**Task to complete:** Copy, from the entries below, each line in which the string "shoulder" appears.

Stored data entries:
===
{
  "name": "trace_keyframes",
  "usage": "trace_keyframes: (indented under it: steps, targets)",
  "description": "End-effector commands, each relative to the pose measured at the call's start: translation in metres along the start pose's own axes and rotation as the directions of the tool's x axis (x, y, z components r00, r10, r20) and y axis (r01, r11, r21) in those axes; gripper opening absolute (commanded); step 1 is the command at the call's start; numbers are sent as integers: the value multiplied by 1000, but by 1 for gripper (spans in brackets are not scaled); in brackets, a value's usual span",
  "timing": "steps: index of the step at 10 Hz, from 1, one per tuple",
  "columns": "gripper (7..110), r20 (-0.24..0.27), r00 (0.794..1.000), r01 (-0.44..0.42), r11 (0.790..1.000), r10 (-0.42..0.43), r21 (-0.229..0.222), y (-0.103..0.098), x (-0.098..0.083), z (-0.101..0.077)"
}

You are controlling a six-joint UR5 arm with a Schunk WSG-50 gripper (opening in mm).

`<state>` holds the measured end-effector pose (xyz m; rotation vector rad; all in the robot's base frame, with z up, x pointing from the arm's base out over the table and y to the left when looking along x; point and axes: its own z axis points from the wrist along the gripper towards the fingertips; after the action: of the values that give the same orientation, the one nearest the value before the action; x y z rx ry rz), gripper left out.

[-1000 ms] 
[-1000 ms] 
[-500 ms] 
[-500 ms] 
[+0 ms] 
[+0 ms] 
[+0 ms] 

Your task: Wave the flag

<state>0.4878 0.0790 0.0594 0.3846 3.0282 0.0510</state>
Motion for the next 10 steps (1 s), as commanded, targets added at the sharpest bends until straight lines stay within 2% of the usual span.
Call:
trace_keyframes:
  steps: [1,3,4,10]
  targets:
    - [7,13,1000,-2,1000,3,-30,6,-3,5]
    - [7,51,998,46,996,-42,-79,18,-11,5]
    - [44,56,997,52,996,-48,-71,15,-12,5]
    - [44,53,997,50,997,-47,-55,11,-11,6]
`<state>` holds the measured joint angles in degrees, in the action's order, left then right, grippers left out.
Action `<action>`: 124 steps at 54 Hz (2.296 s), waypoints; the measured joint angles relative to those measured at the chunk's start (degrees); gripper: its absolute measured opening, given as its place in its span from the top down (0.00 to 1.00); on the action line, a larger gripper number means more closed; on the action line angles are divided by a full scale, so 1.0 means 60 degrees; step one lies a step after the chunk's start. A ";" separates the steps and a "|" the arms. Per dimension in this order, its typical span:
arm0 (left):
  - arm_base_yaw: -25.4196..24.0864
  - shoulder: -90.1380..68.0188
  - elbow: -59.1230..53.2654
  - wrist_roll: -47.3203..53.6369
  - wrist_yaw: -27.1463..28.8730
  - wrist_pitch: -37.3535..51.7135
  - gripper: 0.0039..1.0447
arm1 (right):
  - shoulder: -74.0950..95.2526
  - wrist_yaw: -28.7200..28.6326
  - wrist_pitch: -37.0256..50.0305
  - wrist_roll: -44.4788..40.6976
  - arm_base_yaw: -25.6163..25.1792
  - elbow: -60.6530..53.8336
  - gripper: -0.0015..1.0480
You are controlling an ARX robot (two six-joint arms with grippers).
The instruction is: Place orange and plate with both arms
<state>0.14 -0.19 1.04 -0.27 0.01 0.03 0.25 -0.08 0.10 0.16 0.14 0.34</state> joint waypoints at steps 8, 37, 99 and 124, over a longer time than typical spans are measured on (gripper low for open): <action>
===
**Answer box:**
  - shoulder: -90.1380..68.0188
  - shoulder: -74.0950..95.2526

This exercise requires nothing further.